### ASSIGNMENT
Can you write out the whole listing exactly?

### DATA EXCERPT
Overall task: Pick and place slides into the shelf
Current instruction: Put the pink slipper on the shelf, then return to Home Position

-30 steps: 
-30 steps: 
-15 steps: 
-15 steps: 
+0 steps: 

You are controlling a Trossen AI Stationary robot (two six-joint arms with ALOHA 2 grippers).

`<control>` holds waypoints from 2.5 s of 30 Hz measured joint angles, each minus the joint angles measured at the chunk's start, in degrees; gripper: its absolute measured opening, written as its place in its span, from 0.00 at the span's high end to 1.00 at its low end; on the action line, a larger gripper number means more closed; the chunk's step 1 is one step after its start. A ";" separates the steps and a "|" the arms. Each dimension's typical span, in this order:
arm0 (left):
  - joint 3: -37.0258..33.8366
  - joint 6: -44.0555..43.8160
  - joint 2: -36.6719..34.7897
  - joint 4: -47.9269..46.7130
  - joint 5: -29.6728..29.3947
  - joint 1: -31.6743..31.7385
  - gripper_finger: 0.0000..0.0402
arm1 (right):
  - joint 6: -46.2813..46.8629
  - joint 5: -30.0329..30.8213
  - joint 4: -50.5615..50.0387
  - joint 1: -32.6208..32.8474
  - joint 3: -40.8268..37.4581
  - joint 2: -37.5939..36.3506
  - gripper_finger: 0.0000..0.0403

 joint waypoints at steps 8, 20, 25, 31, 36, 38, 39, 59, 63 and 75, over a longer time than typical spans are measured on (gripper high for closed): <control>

### OUTPUT OF THE TASK
Overall task: Pick and place slides into the shelf
Current instruction: Put the pink slipper on the shelf, then return to Home Position

-30 steps: 
-30 steps: 
-15 steps: 
-15 steps: 
+0 steps: 

You are controlling a Trossen AI Stationary robot (two six-joint arms with ALOHA 2 grippers).

`<control>` holds waypoints from 2.5 s of 30 Hz measured joint angles, each minus the joint angles measured at the chunk's start, in degrees; gripper: its absolute measured opening, written as its place in its span, from 0.00 at the span's high end to 1.00 at its low end; on the action line, a larger gripper number means more closed; the chunk's step 1 is one step after its start. A ";" separates the steps and a "|" the arms. Each dimension's typical span, in this order:
arm0 (left):
  - joint 3: -37.0258..33.8366
  - joint 6: -44.0555..43.8160
  - joint 2: -36.6719..34.7897
  - joint 4: -47.9269..46.7130
  - joint 5: -29.6728..29.3947
  - joint 1: -31.6743..31.7385
  - gripper_finger: 0.0000..0.0402
arm1 (right):
  - joint 6: -46.2813..46.8629
  - joint 5: -30.0329..30.8213
  - joint 4: -50.5615..50.0387
  - joint 1: -32.6208..32.8474
  - joint 3: -40.8268..37.4581
  - joint 2: -37.5939..36.3506
  - gripper_finger: 0.0000..0.0403

 joint waypoints at steps 8, 20, 25, 31, 36, 38, 39, 59, 63 and 75, over a longer time than typical spans are measured on (gripper high for closed): <control>

What this exercise required has been given in full.